■ TASK GOAL
The answer is to be an exact copy of the lines below running from the line with "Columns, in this" down to the line with "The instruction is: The", both ends included, and nothing more.

■ DATASET CONTENT

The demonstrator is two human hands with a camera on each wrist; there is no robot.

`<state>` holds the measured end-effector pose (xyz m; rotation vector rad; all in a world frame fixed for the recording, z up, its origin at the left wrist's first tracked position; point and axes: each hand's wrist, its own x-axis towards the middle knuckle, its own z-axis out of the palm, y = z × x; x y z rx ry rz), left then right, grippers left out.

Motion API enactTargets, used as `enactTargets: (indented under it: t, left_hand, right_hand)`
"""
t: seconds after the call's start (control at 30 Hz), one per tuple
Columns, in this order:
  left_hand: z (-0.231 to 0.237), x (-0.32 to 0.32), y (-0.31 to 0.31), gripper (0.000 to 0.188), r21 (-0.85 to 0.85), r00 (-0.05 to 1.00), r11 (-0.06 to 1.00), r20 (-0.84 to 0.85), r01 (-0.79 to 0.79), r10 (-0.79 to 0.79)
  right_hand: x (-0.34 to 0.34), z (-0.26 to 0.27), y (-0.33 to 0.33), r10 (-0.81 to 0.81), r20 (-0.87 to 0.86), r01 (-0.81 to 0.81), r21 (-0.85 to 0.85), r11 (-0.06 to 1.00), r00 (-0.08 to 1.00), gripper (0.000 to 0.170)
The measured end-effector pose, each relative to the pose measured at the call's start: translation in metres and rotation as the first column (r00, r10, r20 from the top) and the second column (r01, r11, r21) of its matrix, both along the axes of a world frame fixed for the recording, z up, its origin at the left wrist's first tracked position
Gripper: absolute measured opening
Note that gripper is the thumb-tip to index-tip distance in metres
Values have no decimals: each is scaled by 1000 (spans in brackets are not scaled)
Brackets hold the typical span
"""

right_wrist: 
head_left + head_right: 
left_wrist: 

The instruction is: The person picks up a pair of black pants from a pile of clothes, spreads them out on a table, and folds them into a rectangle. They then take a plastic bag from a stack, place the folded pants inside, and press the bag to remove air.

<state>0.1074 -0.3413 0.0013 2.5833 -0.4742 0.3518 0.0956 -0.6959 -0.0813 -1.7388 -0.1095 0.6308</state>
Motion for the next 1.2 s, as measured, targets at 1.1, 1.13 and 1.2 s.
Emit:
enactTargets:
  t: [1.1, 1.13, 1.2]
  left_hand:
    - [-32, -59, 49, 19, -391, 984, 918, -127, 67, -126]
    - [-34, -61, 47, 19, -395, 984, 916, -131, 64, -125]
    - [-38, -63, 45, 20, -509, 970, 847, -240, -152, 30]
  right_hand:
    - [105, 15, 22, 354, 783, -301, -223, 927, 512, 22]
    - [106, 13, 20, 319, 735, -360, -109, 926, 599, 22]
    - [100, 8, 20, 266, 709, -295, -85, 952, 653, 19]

■ YOUR SOLUTION
Columns, in this order:
  left_hand: z (-0.231 to 0.237), x (-0.32 to 0.32), y (-0.31 to 0.31), gripper (0.000 to 0.188), r21 (-0.85 to 0.85), r00 (-0.05 to 1.00), r11 (-0.06 to 1.00), r20 (-0.84 to 0.85), r01 (-0.79 to 0.79), r10 (-0.79 to 0.79)
  right_hand: x (-0.34 to 0.34), z (-0.26 to 0.27), y (-0.33 to 0.33), r10 (-0.81 to 0.81), r20 (-0.87 to 0.86), r01 (-0.81 to 0.81), r21 (-0.85 to 0.85), r11 (-0.06 to 1.00), r00 (-0.08 to 1.00), gripper (0.000 to 0.170)
The measured end-effector pose, each relative to the pose measured at the call's start: translation in metres and rotation as the first column (r00, r10, r20 from the top) and the second column (r01, r11, r21) of its matrix, both along the axes of a world frame fixed for the recording, z up, its origin at the left wrist's first tracked position
Gripper: absolute measured opening
Note that gripper is the thumb-tip to index-tip distance in metres
Values have no decimals: each is scaled by 1000 (spans in brackets are not scaled)
Brackets hold the typical span
"""

right_wrist: 
head_left + head_right: 
left_wrist: 

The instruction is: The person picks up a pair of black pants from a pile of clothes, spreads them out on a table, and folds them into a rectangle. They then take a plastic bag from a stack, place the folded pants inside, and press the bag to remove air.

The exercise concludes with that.